Recorded information below:
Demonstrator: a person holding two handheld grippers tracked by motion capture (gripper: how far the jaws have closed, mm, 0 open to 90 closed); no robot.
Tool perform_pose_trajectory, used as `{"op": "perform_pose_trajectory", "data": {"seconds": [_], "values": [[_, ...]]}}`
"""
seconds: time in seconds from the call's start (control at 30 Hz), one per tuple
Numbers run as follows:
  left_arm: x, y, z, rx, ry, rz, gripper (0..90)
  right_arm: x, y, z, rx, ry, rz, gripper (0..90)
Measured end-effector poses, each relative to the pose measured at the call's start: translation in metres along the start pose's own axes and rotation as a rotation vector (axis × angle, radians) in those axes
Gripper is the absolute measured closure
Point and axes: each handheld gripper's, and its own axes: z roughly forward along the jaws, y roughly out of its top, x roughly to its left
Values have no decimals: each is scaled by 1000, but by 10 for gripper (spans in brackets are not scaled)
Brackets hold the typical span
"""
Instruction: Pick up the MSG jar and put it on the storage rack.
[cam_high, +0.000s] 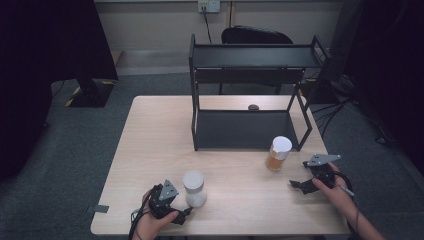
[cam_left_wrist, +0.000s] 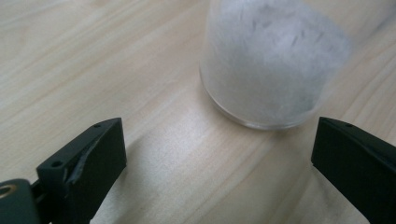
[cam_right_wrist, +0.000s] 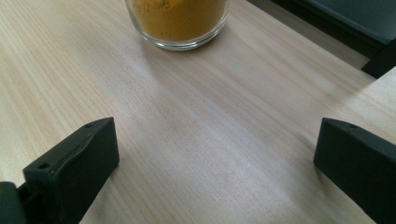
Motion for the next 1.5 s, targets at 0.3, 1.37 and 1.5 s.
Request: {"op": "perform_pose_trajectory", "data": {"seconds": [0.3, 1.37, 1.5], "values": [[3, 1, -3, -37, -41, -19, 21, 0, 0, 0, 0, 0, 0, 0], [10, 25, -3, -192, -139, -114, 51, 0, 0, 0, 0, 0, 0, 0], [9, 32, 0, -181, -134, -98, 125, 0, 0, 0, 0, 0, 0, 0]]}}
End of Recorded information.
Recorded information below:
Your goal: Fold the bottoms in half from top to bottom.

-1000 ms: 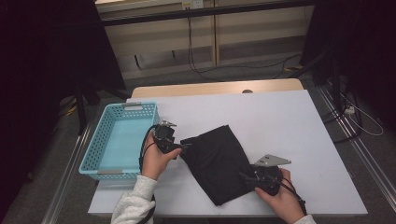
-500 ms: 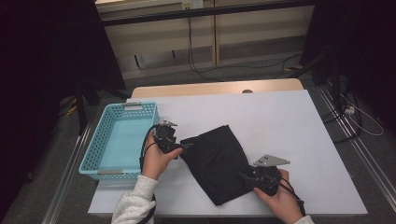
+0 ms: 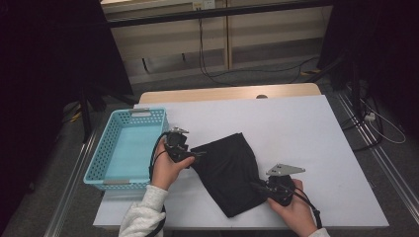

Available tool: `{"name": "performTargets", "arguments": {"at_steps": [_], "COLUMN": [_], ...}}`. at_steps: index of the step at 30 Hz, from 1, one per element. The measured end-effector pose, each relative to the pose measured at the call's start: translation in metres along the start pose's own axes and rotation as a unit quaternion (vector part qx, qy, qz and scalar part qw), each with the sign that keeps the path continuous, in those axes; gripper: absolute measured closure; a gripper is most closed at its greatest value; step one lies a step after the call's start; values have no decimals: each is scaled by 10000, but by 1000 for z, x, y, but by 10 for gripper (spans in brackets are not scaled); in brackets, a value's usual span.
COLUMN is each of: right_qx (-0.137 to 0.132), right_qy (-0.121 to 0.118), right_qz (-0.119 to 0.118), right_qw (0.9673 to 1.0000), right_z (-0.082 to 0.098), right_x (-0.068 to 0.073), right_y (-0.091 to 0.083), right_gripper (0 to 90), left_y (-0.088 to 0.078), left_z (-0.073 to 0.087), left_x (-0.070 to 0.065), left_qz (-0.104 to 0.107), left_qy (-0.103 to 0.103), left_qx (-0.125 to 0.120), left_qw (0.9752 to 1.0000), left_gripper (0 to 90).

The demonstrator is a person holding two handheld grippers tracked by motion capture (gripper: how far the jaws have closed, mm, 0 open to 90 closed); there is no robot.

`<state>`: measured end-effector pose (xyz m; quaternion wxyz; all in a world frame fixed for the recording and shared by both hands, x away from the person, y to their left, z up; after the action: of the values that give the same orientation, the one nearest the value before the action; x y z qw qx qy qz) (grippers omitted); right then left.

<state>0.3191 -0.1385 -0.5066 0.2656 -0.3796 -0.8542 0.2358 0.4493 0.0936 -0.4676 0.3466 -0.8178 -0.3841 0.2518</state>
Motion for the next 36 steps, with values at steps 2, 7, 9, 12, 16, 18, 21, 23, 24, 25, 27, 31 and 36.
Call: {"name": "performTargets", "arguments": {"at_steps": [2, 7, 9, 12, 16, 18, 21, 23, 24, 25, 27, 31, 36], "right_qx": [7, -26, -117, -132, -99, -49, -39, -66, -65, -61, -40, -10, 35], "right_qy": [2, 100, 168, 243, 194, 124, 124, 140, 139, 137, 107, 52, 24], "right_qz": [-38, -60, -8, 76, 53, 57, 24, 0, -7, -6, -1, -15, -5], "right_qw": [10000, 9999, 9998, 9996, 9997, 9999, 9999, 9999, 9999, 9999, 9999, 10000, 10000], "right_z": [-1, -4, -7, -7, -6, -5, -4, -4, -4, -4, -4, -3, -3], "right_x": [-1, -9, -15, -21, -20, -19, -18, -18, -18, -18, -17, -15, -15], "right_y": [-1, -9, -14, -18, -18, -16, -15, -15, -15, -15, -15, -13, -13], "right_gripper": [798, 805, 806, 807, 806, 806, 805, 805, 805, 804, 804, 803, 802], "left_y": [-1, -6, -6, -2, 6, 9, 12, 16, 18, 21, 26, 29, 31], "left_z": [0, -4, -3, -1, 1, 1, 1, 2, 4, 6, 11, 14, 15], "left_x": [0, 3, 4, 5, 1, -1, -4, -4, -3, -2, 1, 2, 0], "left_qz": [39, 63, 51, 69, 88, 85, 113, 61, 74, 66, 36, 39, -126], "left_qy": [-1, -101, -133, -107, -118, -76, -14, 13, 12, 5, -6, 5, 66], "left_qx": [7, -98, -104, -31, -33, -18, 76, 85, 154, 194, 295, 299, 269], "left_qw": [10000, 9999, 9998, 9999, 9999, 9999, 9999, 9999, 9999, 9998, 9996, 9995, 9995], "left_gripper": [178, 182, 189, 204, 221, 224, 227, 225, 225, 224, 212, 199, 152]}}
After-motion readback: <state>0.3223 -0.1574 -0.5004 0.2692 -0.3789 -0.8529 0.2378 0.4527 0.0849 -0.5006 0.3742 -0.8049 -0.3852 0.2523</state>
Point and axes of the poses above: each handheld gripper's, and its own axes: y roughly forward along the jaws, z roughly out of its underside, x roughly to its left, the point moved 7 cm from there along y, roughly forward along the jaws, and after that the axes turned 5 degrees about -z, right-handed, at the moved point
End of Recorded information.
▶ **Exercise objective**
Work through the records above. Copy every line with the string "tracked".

▶ **Problem solution**
Demonstrator: a person holding two handheld grippers tracked by motion capture (gripper: how far the jaws have closed, mm, 0 open to 90 closed); no robot.
The demonstrator is a person holding two handheld grippers tracked by motion capture (gripper: how far the jaws have closed, mm, 0 open to 90 closed); there is no robot.

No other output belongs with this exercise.